The 17-year-old boy was arrested earlier Friday in Tampa where he will be charged by the Hillsborough State Attorney’s Office. According to a press release he faces 30 criminal charges.
The hacks contributed to fake tweets being sent out July 15 from the accounts of Barack Obama, Joe Biden, Michael Bloomberg and other tech billionaires like Amazon CEO Jeff Bezos, Microsoft co-founder Bill Gates and Tesla CEO Elon Musk. There were also hacked Celebrities Kanye West and his wife, Kim Kardashian West.
The tweets offered to send out $2,000 to an anonymous Bitcoin address for every $1,000 sent.
Previously Twitter said hackers used the phone to fool the employees of the social media company into giving them access. It said it was targeting “a limited number of employees via a spear-phishing attack by phone.”
“This assault was based on a massive and deliberate effort to deceive certain workers and manipulate human vulnerabilities in order to gain access to our internal networks,” the firm tweeted.
The company said the hackers have been able to target other workers who had access to account support tools after stealing employee credentials and breaking into Twitter’s systems.

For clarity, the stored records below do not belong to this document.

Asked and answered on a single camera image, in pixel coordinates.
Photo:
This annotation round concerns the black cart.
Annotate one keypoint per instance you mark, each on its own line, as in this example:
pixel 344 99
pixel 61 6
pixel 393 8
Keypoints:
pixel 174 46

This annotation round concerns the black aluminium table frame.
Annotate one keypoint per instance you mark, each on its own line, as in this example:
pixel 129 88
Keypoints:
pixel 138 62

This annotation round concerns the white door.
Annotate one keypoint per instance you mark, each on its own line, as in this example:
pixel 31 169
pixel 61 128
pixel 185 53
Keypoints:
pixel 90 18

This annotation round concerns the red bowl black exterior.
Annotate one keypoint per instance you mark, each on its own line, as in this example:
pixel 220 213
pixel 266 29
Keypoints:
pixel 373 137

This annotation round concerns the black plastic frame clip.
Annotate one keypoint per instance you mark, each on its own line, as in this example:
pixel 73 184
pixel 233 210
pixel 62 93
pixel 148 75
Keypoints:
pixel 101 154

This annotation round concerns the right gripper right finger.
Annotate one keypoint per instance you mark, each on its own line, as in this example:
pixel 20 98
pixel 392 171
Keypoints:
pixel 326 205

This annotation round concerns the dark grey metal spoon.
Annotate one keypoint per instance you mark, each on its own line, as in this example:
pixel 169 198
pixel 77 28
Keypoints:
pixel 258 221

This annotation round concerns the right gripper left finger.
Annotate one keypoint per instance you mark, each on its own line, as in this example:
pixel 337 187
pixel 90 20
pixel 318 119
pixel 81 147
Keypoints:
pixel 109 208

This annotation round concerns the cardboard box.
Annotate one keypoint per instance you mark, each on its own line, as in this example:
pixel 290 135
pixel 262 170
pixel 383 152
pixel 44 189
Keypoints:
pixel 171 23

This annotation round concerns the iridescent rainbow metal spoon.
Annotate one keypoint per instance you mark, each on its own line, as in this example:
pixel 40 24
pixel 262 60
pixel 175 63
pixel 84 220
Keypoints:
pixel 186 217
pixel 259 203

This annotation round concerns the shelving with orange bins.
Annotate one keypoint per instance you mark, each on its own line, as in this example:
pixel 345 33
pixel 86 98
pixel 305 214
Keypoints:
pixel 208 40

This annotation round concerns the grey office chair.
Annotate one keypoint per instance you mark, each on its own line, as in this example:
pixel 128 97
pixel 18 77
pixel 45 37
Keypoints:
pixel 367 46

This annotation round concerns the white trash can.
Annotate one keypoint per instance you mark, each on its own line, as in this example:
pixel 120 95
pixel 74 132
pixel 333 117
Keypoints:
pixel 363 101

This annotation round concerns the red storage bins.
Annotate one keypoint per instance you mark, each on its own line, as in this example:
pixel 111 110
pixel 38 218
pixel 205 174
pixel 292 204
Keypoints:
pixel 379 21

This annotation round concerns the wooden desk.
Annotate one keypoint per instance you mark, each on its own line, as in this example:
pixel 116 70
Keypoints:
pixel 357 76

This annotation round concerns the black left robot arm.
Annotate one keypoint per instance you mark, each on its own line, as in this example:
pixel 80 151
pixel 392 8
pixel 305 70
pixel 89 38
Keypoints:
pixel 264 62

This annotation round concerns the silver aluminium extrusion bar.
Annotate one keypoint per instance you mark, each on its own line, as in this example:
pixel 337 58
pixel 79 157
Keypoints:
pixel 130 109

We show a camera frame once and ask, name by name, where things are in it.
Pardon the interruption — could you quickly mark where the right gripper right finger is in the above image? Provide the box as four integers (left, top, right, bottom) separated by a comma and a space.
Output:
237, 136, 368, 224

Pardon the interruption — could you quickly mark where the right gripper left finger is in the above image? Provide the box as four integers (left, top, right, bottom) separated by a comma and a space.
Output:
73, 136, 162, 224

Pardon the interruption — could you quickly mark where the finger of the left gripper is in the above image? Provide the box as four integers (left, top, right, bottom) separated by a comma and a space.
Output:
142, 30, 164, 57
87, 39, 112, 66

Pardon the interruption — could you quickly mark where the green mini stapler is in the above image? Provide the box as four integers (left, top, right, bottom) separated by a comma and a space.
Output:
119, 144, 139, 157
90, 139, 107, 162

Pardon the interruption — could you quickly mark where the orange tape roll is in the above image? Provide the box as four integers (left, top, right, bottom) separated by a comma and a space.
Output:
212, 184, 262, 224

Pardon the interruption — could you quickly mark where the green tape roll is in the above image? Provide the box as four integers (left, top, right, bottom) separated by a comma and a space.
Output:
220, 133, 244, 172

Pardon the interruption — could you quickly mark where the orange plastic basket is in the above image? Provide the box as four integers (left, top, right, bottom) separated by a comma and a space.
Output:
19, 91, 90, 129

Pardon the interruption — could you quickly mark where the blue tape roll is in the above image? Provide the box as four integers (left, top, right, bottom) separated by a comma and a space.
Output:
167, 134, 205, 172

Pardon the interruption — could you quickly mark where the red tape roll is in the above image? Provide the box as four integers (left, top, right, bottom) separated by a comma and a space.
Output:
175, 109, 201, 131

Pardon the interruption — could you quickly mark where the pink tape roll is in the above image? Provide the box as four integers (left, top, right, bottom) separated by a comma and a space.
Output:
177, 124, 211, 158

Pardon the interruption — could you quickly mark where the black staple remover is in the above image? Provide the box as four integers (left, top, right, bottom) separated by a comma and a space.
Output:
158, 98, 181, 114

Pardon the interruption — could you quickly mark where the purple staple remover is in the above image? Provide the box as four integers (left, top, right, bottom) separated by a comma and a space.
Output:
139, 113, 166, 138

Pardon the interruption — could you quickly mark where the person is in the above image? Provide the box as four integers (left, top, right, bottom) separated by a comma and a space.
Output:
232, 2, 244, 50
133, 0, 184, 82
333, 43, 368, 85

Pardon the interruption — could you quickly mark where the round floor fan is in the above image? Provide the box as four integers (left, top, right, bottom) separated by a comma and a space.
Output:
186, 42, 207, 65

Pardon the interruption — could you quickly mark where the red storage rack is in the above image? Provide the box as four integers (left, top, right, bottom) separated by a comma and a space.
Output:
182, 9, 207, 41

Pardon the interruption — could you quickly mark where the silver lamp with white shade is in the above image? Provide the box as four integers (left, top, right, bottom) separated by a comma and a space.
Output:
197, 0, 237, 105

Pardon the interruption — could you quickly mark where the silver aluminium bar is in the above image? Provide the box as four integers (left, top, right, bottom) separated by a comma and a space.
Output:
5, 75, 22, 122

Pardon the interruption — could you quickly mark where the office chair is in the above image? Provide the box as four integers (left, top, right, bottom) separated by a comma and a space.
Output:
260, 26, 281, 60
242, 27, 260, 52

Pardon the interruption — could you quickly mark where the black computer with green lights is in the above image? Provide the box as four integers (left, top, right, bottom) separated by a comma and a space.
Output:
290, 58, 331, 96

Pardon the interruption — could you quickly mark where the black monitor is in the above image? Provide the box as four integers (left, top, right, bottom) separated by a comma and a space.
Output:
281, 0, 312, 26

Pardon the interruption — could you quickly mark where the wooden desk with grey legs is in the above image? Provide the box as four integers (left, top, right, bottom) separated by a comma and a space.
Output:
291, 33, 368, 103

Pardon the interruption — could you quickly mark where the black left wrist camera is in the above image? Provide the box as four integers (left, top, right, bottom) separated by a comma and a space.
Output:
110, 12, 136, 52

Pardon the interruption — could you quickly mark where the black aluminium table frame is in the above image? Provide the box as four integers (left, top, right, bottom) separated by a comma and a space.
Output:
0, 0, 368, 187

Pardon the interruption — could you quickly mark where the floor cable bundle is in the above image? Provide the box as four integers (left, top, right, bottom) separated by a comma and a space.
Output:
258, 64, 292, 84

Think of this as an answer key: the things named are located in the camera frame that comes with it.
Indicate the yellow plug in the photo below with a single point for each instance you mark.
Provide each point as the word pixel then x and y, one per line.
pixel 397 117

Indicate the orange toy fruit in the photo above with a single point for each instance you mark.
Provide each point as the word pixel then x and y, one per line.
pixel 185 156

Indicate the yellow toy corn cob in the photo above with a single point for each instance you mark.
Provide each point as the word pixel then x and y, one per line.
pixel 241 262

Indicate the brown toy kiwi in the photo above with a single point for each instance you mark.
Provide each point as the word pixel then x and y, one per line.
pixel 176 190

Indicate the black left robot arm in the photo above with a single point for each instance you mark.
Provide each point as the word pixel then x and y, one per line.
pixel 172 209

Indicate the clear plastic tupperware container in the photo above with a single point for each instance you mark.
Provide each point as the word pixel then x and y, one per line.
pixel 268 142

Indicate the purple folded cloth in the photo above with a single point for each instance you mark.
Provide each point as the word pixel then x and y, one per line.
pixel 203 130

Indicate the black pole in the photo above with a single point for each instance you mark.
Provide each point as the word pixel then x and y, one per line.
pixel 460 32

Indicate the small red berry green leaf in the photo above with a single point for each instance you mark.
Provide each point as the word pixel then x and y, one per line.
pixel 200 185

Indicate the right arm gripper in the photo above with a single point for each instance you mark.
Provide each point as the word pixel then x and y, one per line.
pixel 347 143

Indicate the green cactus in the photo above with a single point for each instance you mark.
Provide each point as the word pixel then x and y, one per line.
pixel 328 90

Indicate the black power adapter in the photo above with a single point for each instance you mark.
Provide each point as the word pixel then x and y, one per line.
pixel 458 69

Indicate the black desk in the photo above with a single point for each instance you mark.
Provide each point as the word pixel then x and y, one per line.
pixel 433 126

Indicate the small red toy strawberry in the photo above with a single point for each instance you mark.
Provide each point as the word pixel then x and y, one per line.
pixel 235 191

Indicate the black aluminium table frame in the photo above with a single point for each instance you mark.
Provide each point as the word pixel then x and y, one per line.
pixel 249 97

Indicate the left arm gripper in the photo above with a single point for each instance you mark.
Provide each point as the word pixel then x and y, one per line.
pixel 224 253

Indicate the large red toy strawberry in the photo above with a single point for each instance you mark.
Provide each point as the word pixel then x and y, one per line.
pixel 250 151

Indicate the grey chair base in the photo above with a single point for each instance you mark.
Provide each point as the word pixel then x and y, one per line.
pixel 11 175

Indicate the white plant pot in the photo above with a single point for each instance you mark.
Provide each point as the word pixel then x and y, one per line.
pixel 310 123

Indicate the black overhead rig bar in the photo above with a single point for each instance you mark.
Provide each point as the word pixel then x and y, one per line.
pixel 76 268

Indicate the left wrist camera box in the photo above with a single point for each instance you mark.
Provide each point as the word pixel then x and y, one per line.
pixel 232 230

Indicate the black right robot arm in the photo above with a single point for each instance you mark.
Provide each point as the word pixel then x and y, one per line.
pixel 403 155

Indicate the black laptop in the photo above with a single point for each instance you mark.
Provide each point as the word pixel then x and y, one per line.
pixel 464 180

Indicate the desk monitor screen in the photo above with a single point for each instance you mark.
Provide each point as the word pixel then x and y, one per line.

The hackers had been targeting 130 accounts. They managed to tweet from 45 accounts, access 36 inboxes of direct messages and download seven Twitter data. Dutch anti-Islamic lawmaker Geert Wilders has said that his inbox has been hacked by others.
Spear-phishing is a more targeted form of phishing, an impersonation scheme that uses email or other electronic communications to trick recipients into passing on sensitive data.
Twitter said it would later provide a more detailed report, “given the ongoing investigation into law enforcement.”
Previously, the company said the incident was a “coordinated social engineering assault” which targeted some of its employees with access to internal systems and instruments. It did not provide any further specifics on how the attack was executed, but the details released so far indicate that the hackers began by using the old-fashioned method of talking their way past security.
British cybersecurity expert Graham Cluley said his hypothesis was that a targeted Twitter employee or contractor received a telephone message telling them to call a number.
“If the worker called the number they could have been taken to a convincing (but fake) helpdesk operator, who could then use psychological manipulation tactics to trick the intended victim into handing over their credentials,” Clulely wrote on his blog Friday.
It is also probable that the hackers tried to call by spoofing the number from the company’s official help line, he said.